- Exercise description
Of the records that follow, copy only the lines from the line containing "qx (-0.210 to" to the line containing "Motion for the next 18", both included, exactly as written.

- Data under study
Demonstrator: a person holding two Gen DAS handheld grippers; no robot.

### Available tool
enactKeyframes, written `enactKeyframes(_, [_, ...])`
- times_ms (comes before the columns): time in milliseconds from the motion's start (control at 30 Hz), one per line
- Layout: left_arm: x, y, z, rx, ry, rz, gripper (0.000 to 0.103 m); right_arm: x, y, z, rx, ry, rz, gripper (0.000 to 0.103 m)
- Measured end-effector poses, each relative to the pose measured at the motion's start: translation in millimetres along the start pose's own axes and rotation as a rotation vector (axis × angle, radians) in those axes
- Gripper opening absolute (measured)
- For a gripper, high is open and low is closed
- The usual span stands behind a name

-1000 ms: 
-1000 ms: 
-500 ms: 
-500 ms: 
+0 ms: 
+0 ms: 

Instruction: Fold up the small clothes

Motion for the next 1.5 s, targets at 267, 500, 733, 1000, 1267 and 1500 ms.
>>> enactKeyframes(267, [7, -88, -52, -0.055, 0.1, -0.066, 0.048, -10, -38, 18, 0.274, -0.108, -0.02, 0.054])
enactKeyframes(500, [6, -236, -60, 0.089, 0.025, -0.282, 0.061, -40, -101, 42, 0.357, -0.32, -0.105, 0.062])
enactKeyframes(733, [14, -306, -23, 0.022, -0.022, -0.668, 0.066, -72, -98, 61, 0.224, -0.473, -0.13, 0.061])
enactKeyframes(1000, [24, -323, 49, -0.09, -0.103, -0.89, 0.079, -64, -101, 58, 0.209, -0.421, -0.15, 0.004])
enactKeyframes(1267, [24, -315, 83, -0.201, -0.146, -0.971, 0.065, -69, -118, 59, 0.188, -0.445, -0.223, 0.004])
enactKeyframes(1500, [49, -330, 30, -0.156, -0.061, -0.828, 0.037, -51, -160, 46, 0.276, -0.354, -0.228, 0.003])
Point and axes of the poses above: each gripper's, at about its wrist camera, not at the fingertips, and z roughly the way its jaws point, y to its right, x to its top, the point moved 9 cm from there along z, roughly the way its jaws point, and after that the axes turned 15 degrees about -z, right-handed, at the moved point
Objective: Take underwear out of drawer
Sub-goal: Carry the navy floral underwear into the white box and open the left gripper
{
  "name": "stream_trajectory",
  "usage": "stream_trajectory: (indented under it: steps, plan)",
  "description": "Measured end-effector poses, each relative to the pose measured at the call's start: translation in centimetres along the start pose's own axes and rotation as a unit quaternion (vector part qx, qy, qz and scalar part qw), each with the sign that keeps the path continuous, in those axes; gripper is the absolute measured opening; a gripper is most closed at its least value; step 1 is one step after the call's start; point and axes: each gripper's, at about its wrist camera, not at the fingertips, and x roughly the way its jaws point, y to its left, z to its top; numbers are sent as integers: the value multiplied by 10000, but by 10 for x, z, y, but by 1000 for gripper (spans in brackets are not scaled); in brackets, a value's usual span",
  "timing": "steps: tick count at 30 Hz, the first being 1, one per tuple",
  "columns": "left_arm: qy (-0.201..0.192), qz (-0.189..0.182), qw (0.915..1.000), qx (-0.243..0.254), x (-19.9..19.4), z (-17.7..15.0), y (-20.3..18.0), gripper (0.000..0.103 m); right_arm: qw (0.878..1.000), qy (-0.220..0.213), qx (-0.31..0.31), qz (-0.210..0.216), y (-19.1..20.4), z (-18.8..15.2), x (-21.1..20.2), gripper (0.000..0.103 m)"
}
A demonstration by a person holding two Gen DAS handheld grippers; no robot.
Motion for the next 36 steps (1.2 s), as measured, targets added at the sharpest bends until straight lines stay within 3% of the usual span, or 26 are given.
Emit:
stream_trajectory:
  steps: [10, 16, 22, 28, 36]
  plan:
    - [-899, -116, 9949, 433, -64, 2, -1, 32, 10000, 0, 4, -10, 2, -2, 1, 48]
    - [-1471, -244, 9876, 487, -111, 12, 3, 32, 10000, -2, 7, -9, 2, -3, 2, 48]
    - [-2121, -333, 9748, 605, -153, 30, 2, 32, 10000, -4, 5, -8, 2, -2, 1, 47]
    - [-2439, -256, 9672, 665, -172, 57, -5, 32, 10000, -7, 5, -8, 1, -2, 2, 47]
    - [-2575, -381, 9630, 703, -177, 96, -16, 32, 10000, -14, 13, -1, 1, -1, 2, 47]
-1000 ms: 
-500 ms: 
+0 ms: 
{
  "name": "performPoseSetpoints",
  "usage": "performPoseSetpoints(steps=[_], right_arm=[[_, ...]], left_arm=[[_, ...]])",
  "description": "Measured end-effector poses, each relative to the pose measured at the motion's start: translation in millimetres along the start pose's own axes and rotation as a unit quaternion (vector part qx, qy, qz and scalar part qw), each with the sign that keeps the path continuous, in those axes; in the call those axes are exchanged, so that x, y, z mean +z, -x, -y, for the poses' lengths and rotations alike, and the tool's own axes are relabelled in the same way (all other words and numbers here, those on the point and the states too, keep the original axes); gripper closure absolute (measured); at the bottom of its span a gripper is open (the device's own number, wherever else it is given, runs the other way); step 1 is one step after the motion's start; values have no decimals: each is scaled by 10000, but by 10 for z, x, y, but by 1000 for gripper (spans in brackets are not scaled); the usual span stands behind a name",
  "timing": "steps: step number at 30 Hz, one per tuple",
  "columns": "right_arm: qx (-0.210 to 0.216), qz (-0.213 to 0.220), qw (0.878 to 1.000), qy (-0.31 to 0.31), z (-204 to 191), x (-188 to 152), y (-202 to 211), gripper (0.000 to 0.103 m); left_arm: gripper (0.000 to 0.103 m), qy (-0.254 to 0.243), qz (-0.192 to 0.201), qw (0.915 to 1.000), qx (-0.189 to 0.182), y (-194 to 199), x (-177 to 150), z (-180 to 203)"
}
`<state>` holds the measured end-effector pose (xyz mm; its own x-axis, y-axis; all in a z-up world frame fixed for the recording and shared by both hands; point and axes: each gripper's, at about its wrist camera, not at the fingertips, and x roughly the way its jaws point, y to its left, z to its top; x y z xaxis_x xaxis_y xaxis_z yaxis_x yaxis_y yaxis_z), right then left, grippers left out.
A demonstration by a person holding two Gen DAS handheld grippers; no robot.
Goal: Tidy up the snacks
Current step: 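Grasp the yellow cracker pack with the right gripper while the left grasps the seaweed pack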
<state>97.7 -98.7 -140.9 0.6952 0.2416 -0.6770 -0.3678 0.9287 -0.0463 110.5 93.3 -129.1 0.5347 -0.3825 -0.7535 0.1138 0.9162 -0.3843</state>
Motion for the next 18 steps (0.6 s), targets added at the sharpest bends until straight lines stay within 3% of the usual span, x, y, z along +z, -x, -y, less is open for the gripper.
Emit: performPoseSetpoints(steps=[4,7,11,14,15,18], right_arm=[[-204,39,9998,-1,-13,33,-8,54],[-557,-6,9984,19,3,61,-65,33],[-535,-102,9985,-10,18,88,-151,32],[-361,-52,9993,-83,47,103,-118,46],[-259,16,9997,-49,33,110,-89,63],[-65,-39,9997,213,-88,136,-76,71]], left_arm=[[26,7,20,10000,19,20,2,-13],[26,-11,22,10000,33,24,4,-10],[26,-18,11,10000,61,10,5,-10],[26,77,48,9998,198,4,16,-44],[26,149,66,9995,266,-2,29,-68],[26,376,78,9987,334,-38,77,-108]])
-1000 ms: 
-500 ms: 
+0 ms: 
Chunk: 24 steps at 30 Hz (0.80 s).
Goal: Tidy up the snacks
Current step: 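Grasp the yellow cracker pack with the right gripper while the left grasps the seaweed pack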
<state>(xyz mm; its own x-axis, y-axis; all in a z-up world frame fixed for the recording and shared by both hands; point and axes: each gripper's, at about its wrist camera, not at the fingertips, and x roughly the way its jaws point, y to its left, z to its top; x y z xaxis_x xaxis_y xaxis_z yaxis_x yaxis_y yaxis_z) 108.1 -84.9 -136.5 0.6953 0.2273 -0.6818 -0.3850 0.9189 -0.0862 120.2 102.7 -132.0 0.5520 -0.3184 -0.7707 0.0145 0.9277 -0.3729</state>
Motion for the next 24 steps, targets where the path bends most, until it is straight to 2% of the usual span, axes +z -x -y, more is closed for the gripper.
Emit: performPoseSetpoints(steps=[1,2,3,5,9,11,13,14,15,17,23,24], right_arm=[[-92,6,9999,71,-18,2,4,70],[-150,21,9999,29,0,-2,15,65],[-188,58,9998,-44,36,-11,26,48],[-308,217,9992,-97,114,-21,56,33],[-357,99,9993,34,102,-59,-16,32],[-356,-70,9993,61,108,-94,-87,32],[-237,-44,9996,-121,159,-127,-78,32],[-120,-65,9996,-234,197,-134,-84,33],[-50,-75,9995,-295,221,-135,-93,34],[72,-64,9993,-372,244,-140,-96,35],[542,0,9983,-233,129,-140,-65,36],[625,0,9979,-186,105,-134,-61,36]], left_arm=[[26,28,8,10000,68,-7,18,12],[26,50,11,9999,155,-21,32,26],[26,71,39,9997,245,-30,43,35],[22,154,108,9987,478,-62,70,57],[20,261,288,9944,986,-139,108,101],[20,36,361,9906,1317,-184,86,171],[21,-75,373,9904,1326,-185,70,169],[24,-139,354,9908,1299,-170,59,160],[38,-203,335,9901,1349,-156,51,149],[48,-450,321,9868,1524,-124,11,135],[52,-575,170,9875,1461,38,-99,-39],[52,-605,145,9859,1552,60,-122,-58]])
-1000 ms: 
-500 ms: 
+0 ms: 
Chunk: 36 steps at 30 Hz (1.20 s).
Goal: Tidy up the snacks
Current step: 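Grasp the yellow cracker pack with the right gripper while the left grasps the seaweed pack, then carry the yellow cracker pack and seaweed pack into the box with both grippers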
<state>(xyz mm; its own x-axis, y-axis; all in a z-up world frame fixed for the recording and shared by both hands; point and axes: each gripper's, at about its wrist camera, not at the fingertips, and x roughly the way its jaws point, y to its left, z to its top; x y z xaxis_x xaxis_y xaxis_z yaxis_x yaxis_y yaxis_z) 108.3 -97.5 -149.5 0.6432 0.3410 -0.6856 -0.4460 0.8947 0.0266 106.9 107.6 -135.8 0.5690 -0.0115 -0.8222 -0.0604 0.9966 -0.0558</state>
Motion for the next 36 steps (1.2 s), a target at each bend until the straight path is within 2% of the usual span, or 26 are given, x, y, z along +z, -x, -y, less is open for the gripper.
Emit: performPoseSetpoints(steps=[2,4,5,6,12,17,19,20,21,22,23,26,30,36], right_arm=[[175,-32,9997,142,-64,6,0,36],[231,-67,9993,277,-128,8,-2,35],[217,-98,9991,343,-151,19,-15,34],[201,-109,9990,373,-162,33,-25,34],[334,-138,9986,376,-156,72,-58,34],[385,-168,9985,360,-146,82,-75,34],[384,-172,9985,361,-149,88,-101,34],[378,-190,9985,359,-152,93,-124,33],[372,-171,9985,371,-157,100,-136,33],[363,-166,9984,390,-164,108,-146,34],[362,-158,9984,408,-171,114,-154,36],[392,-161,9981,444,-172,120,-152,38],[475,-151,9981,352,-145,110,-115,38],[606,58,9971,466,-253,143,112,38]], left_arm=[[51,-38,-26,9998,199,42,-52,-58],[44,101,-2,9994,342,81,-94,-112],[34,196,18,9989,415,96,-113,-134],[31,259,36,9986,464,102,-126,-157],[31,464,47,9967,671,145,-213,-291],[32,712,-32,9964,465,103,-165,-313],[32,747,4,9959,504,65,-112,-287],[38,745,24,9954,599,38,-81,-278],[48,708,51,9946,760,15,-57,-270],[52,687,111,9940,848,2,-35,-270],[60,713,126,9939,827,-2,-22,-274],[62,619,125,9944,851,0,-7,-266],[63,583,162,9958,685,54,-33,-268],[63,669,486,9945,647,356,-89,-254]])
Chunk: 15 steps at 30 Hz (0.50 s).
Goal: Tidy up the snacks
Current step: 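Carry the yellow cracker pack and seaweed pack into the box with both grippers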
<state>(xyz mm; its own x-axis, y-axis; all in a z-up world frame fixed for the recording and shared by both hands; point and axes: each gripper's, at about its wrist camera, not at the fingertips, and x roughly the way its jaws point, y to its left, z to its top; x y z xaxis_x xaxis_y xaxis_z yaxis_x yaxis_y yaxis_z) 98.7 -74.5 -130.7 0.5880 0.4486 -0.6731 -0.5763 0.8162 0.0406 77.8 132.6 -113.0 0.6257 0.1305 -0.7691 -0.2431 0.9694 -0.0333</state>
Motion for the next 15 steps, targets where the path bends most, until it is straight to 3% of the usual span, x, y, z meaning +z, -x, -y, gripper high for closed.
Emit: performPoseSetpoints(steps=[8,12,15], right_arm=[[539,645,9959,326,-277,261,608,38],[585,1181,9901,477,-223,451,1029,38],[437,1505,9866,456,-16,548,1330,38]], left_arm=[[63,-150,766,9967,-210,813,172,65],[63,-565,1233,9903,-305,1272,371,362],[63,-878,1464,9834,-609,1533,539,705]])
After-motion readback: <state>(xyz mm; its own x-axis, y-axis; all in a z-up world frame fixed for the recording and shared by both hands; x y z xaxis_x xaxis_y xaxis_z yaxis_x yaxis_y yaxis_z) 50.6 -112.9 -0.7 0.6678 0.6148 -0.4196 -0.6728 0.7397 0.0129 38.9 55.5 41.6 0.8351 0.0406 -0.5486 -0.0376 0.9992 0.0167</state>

- Answer box
  "columns": "right_arm: qx (-0.210 to 0.216), qz (-0.213 to 0.220), qw (0.878 to 1.000), qy (-0.31 to 0.31), z (-204 to 191), x (-188 to 152), y (-202 to 211), gripper (0.000 to 0.103 m); left_arm: gripper (0.000 to 0.103 m), qy (-0.254 to 0.243), qz (-0.192 to 0.201), qw (0.915 to 1.000), qx (-0.189 to 0.182), y (-194 to 199), x (-177 to 150), z (-180 to 203)"
}
`<state>` holds the measured end-effector pose (xyz mm; its own x-axis, y-axis; all in a z-up world frame fixed for the recording and shared by both hands; point and axes: each gripper's, at about its wrist camera, not at the fingertips, and x roughly the way its jaws point, y to its left, z to its top; x y z xaxis_x xaxis_y xaxis_z yaxis_x yaxis_y yaxis_z), right then left, grippers left out.
A demonstration by a person holding two Gen DAS handheld grippers; no robot.
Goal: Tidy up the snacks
Current step: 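Grasp the yellow cracker pack with the right gripper while the left grasps the seaweed pack
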<state>97.7 -98.7 -140.9 0.6952 0.2416 -0.6770 -0.3678 0.9287 -0.0463 110.5 93.3 -129.1 0.5347 -0.3825 -0.7535 0.1138 0.9162 -0.3843</state>
Motion for the next 18 steps (0.6 s), targets added at the sharpest bends until straight lines stay within 3% of the usual span, x, y, z along +z, -x, -y, less is open for the gripper.

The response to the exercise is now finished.